Arthur's standing at a window demonstrating his point by analyzing the work of three men and a pickup truck with a plow attached, scratching away at the pack ice below. But one man has moved a stop sign out of the way of the plow and has left it turned so that it can't be seen by approaching traffic. Suddenly, Arthur is rapping at the window with a quarter and swinging his arms in widd circles and shouting: "No, no turn it around!" The sentences that follow are short and blunt, powered by four-letter words. The man understands. "We contracted the job out to them," Arthur says. "You can tell they're not A-P-A people. I won't tolerate a half-assed job."

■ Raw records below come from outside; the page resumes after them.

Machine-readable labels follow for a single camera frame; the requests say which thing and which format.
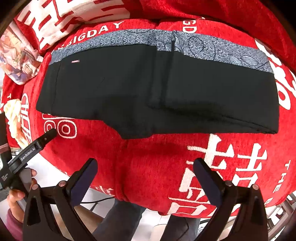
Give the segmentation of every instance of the floor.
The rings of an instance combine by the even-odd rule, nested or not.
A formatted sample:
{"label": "floor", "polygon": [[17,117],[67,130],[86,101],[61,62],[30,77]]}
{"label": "floor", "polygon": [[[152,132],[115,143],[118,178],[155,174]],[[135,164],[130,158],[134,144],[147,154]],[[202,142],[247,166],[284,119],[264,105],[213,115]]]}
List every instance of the floor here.
{"label": "floor", "polygon": [[[47,186],[55,186],[61,180],[68,180],[68,176],[53,165],[51,165],[48,161],[46,161],[40,154],[37,154],[28,162],[28,167],[35,169],[38,174],[36,176],[36,180],[41,187]],[[101,200],[105,197],[109,197],[108,195],[101,193],[99,191],[89,189],[83,199],[84,202]],[[100,202],[94,209],[94,212],[101,217],[105,217],[108,211],[114,204],[114,200],[106,200]],[[90,209],[93,204],[83,204],[86,208]],[[8,204],[6,200],[0,202],[0,217],[5,222],[6,213],[8,210]],[[159,224],[167,224],[168,216],[160,216],[158,212],[146,210],[143,213],[143,217],[140,221],[137,231],[132,239],[132,241],[150,241],[150,236],[152,233],[152,229],[154,226]]]}

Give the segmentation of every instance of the pant leg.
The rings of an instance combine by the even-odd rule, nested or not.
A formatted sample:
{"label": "pant leg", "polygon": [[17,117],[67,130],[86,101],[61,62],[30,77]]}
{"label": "pant leg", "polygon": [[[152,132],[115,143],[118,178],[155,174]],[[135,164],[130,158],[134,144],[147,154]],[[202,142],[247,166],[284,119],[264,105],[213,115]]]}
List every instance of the pant leg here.
{"label": "pant leg", "polygon": [[160,241],[194,241],[198,235],[199,225],[200,218],[171,215]]}
{"label": "pant leg", "polygon": [[130,241],[145,209],[139,205],[115,199],[113,207],[93,232],[93,236],[99,241]]}

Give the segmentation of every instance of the person's leg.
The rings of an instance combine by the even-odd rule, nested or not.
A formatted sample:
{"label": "person's leg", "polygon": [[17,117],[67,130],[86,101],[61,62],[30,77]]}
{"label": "person's leg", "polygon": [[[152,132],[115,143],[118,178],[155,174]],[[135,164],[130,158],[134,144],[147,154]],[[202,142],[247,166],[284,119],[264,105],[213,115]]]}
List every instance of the person's leg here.
{"label": "person's leg", "polygon": [[130,241],[146,208],[130,202],[115,200],[101,224],[93,232],[99,241]]}
{"label": "person's leg", "polygon": [[198,235],[200,218],[170,216],[160,241],[194,241]]}

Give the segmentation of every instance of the red blanket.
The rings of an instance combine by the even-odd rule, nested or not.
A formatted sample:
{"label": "red blanket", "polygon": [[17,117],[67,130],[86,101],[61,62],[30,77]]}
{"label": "red blanket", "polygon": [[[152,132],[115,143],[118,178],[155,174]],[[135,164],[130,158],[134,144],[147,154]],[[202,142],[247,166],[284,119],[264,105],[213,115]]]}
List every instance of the red blanket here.
{"label": "red blanket", "polygon": [[[63,1],[65,5],[67,2],[73,3],[75,0]],[[91,2],[106,4],[103,1]],[[259,1],[186,1],[182,4],[173,1],[140,1],[133,5],[129,4],[129,1],[123,2],[124,8],[133,18],[193,18],[193,15],[219,18],[267,43],[281,60],[289,63],[292,69],[296,69],[295,46],[278,20]],[[46,3],[44,9],[52,3],[56,7],[53,9],[57,16],[59,9],[57,4],[54,5],[55,0],[48,0]],[[112,3],[112,7],[106,7],[103,12],[123,7],[119,1],[108,3]],[[260,48],[270,57],[277,80],[281,105],[278,134],[167,134],[153,135],[146,139],[122,140],[115,130],[101,121],[42,114],[36,111],[35,106],[51,59],[51,48],[45,55],[39,74],[25,85],[22,96],[23,130],[28,141],[39,137],[50,128],[56,128],[59,135],[42,151],[44,158],[64,173],[71,175],[89,157],[93,157],[99,163],[93,188],[114,195],[119,200],[131,201],[157,210],[162,215],[174,213],[178,216],[206,218],[213,214],[215,207],[209,204],[192,172],[192,162],[197,157],[204,158],[224,180],[231,180],[241,186],[257,183],[267,207],[284,201],[287,194],[296,189],[293,175],[296,168],[293,141],[296,118],[295,76],[278,58],[270,54],[260,43],[256,43],[248,34],[220,22],[194,18],[195,20],[160,22],[130,19],[123,22],[119,20],[84,25],[59,41],[55,48],[77,44],[109,31],[129,28],[191,31]],[[20,22],[18,25],[27,34],[30,42],[35,44],[34,47],[39,48],[44,39],[39,40],[35,37],[36,29],[40,28],[41,31],[47,22],[39,23],[38,28],[33,30],[32,26],[36,20],[32,21],[31,27]],[[45,52],[49,46],[50,44],[44,46],[40,52]],[[12,87],[4,88],[2,103],[9,99],[6,96],[9,97],[11,89]]]}

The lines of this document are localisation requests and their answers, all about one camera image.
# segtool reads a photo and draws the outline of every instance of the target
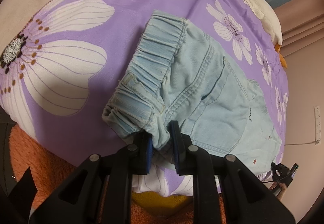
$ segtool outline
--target wire
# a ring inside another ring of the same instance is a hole
[[[298,146],[298,145],[310,145],[310,144],[318,144],[320,141],[319,140],[316,140],[316,141],[313,141],[313,142],[310,142],[310,143],[302,143],[302,144],[287,144],[285,146]]]
[[[291,174],[284,176],[283,178],[279,179],[279,181],[281,181],[282,179],[285,179],[286,177],[291,176]],[[266,182],[262,182],[262,183],[271,183],[271,182],[275,182],[275,181],[266,181]]]

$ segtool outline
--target purple bedsheet
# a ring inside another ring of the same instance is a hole
[[[22,31],[29,38],[23,55],[14,61],[17,69],[10,67],[8,74],[6,68],[0,70],[1,89],[16,80],[11,94],[1,91],[1,106],[42,146],[74,165],[92,153],[115,153],[124,142],[102,121],[101,114],[154,9],[190,19],[223,46],[248,79],[259,83],[282,139],[282,153],[286,73],[270,36],[243,0],[54,0]],[[71,45],[62,45],[61,40]],[[67,52],[72,49],[74,55]],[[84,87],[74,83],[78,79]],[[20,103],[15,98],[19,93]],[[155,165],[145,178],[134,177],[133,186],[137,192],[153,190],[164,196],[192,194],[190,176],[180,177]]]

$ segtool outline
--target light blue denim shorts
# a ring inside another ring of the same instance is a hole
[[[171,120],[194,144],[234,154],[255,174],[271,169],[281,145],[257,82],[188,19],[161,11],[152,14],[102,117],[126,143],[131,133],[151,133],[162,166],[172,161]]]

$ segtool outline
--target wall
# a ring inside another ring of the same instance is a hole
[[[324,121],[324,38],[285,57],[289,84],[286,144],[315,140],[314,106]],[[285,146],[282,163],[299,165],[283,203],[298,222],[308,212],[324,187],[324,123],[320,145]]]

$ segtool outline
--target power strip
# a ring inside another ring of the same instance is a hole
[[[320,107],[315,106],[315,145],[319,145],[321,143],[321,114]]]

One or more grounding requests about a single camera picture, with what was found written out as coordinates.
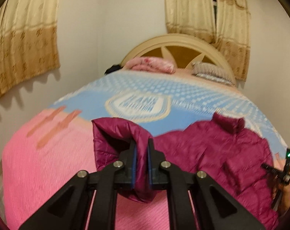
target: cream headboard
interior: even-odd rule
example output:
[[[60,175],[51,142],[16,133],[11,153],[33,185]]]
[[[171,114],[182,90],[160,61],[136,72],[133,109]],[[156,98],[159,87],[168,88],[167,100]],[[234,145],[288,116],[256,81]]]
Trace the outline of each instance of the cream headboard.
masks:
[[[227,60],[213,46],[196,37],[186,34],[165,34],[147,40],[127,54],[122,67],[127,61],[141,56],[155,56],[174,61],[179,68],[192,69],[191,63],[203,61],[224,68],[236,84],[234,74]]]

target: bed
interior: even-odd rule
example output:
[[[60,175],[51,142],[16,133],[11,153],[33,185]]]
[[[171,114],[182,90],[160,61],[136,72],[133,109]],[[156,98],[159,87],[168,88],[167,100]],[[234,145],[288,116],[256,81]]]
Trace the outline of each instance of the bed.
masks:
[[[134,57],[156,56],[175,61],[175,74],[125,69]],[[131,50],[124,67],[70,93],[24,124],[2,155],[4,205],[10,230],[18,227],[79,170],[95,172],[92,119],[122,117],[153,136],[210,120],[215,111],[244,117],[246,127],[268,140],[276,167],[283,166],[286,144],[267,117],[235,86],[191,75],[191,63],[204,61],[231,67],[212,46],[197,38],[168,34]],[[142,106],[127,110],[131,97]],[[168,229],[167,200],[159,193],[153,203],[118,197],[116,229]]]

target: white wall
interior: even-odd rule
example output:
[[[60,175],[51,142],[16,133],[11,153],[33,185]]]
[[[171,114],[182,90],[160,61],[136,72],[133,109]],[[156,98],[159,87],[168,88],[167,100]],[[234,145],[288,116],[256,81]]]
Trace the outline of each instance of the white wall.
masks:
[[[280,132],[290,147],[290,18],[278,0],[248,0],[251,56],[239,89]]]
[[[1,152],[12,134],[61,96],[98,78],[101,0],[60,0],[58,48],[61,68],[26,81],[0,99]]]
[[[99,74],[119,64],[135,46],[166,34],[164,0],[104,0]]]

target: curtain
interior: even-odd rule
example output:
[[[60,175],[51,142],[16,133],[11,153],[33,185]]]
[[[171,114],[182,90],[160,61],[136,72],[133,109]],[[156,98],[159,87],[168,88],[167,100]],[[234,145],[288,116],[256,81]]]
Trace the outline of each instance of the curtain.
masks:
[[[250,13],[247,0],[165,0],[168,33],[196,36],[212,44],[229,62],[234,75],[246,80],[250,59]]]
[[[60,67],[59,0],[6,0],[0,8],[0,97],[14,85]]]
[[[213,0],[165,0],[165,17],[168,33],[215,42]]]
[[[247,0],[217,0],[216,42],[237,79],[246,81],[250,59]]]

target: printed logo
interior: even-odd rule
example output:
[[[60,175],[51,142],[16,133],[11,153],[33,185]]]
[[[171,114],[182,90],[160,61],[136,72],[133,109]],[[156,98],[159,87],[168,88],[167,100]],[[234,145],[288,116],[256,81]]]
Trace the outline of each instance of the printed logo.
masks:
[[[142,123],[167,117],[170,105],[170,96],[129,91],[106,101],[105,108],[113,117]]]

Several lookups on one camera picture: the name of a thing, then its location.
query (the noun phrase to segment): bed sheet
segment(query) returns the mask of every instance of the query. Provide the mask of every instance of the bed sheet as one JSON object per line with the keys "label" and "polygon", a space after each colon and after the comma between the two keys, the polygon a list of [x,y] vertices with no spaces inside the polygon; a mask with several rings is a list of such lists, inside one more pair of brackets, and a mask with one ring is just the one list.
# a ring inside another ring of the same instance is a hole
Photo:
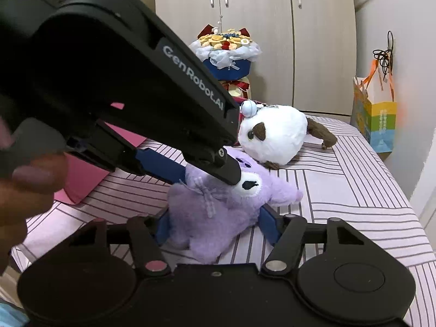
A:
{"label": "bed sheet", "polygon": [[[278,207],[280,214],[304,216],[308,222],[326,223],[340,217],[372,239],[404,264],[416,280],[416,296],[405,316],[414,327],[436,327],[436,262],[429,240],[400,187],[361,134],[339,120],[313,117],[337,137],[333,149],[322,150],[321,140],[308,135],[291,161],[271,175],[286,178],[304,192],[300,204]],[[179,150],[146,140],[151,148],[186,164]],[[78,205],[54,202],[45,214],[28,220],[28,237],[12,254],[24,270],[38,257],[88,221],[101,217],[124,223],[132,216],[156,214],[166,207],[169,185],[148,175],[137,177],[121,170],[109,174]],[[253,262],[260,266],[272,247],[260,229],[241,233],[218,258],[218,264]],[[322,252],[322,245],[307,245],[302,263]],[[171,266],[197,263],[189,251],[164,245]],[[128,246],[112,246],[111,252],[133,265]]]}

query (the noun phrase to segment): wardrobe
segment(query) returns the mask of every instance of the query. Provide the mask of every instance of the wardrobe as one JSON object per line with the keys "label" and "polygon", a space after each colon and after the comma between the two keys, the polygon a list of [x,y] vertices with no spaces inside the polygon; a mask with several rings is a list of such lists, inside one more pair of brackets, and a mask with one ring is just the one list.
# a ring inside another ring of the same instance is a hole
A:
{"label": "wardrobe", "polygon": [[186,44],[207,24],[246,28],[262,49],[249,74],[253,99],[350,115],[353,0],[156,0],[156,13]]}

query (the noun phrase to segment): black cable
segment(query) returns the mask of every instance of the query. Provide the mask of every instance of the black cable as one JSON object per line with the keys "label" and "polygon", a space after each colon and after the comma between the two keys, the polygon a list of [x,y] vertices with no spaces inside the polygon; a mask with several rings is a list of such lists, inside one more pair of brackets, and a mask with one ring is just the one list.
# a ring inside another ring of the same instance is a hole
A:
{"label": "black cable", "polygon": [[388,70],[392,73],[392,67],[394,64],[394,35],[391,31],[388,31],[387,33],[387,49],[376,49],[372,53],[374,54],[374,58],[379,61],[384,80]]}

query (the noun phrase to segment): striped bed sheet
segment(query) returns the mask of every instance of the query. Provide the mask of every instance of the striped bed sheet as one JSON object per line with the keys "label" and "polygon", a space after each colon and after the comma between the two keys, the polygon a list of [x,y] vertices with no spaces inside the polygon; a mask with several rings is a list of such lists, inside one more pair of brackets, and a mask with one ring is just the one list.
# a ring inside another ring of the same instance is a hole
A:
{"label": "striped bed sheet", "polygon": [[[436,259],[417,216],[400,187],[361,134],[339,120],[313,117],[337,137],[333,149],[322,150],[321,141],[308,135],[299,158],[271,170],[304,192],[300,204],[278,207],[280,214],[304,216],[308,222],[326,223],[340,217],[372,239],[404,264],[416,280],[416,296],[405,316],[414,327],[436,327]],[[151,148],[186,164],[179,150],[146,140]],[[12,251],[24,270],[38,257],[88,221],[102,217],[109,223],[124,223],[130,217],[156,214],[166,207],[169,185],[148,175],[138,177],[121,170],[109,174],[82,203],[68,206],[54,202],[51,209],[28,220],[28,237]],[[307,245],[302,262],[322,252],[321,244]],[[198,263],[189,251],[165,244],[164,255],[171,266]],[[260,229],[241,233],[217,263],[253,262],[260,266],[272,247]],[[111,246],[111,252],[133,265],[129,247]]]}

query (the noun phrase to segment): white plush toy
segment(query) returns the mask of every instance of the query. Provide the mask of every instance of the white plush toy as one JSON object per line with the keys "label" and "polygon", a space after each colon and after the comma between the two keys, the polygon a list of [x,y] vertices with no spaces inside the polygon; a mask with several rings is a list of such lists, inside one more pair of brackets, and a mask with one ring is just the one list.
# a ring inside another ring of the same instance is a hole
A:
{"label": "white plush toy", "polygon": [[238,140],[252,158],[273,169],[286,165],[300,150],[307,133],[324,140],[323,148],[337,139],[322,124],[291,106],[263,106],[244,101],[245,116],[239,127]]}

He won't tolerate half-assed jobs, nor loafers or loungers either, because he can't. He appears to be answering some personal and irresistible genetic signal. "I've been working since I was 10 years old," he says. "My first job was on a truck.I worked all day for 50? and a baloney sandwich and a soda. I've always wanted to do my job and do it right. I don't know where it comes from, but I've always been that way." He believes that any man who fails to commit himself totally to his work has failed to commit himself totally to his own life. Each time, it's a small tragedy not because he's let the company down, but rather that he's chosen to be something less than he could be. Arthur won't let it happen. "My whole philosophy here," he says, "is that we build men -- incidentally, we move freight."

By 1946, Arthur's beliefs had already become his mission. He was a zealot and his own family was the first to hear the word. After serving in World War II, Arthur and four of his brothers came home of the five-room wood-frame house in West New York, N.J. "I was so anxious to get started on my life," Arthur says, "I couldn't contain myself." At first he decided he needed a college education and began attending night school. During the day, he was a Fuller Brush salesman. Meanwhile, two of his brothers, Eugene and Arnold, had bought a used Army ordinance truck for $700 and were driving around town with "Imperatore Bros. Moving and Trucking" painted on the side of the truck. "But most of the time," Arthur says, "they were just hanging around the house. I couldn't stand it. One day, I told them to get out and sell, or take my name off the truck."